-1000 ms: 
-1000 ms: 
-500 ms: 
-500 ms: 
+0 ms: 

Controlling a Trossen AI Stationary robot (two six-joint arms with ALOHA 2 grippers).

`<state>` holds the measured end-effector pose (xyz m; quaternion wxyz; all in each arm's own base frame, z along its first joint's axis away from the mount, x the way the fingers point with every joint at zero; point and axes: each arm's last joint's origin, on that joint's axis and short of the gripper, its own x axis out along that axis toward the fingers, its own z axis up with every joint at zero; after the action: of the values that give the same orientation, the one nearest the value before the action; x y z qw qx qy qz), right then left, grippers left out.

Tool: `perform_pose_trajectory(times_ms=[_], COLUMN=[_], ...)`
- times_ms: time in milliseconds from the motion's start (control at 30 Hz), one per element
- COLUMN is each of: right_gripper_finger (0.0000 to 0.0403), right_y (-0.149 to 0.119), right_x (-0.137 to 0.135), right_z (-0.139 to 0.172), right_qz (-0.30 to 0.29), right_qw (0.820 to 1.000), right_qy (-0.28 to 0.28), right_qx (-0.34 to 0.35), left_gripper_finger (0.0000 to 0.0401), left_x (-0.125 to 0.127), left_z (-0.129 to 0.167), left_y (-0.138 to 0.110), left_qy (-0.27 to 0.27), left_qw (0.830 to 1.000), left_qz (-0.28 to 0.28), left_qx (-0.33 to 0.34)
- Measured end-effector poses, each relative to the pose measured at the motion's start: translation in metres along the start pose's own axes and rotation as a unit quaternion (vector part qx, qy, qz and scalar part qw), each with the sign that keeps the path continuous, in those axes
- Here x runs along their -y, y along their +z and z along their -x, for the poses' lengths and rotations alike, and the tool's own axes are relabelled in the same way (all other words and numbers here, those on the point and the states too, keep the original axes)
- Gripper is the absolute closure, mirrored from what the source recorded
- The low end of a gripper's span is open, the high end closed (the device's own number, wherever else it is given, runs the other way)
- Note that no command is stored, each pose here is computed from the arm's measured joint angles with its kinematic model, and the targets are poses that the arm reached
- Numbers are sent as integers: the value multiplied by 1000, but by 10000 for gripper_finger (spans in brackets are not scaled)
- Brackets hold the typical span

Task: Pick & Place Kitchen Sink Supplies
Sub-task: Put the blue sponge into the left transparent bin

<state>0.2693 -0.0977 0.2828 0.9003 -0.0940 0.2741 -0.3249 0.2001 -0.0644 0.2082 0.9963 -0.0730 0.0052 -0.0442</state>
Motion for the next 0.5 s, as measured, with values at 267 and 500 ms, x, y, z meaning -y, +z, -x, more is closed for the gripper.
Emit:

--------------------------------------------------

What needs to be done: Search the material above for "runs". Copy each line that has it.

Your solution:
- Here x runs along their -y, y along their +z and z along their -x, for the poses' lengths and rotations alike, and the tool's own axes are relabelled in the same way (all other words and numbers here, those on the point and the states too, keep the original axes)
- The low end of a gripper's span is open, the high end closed (the device's own number, wherever else it is given, runs the other way)

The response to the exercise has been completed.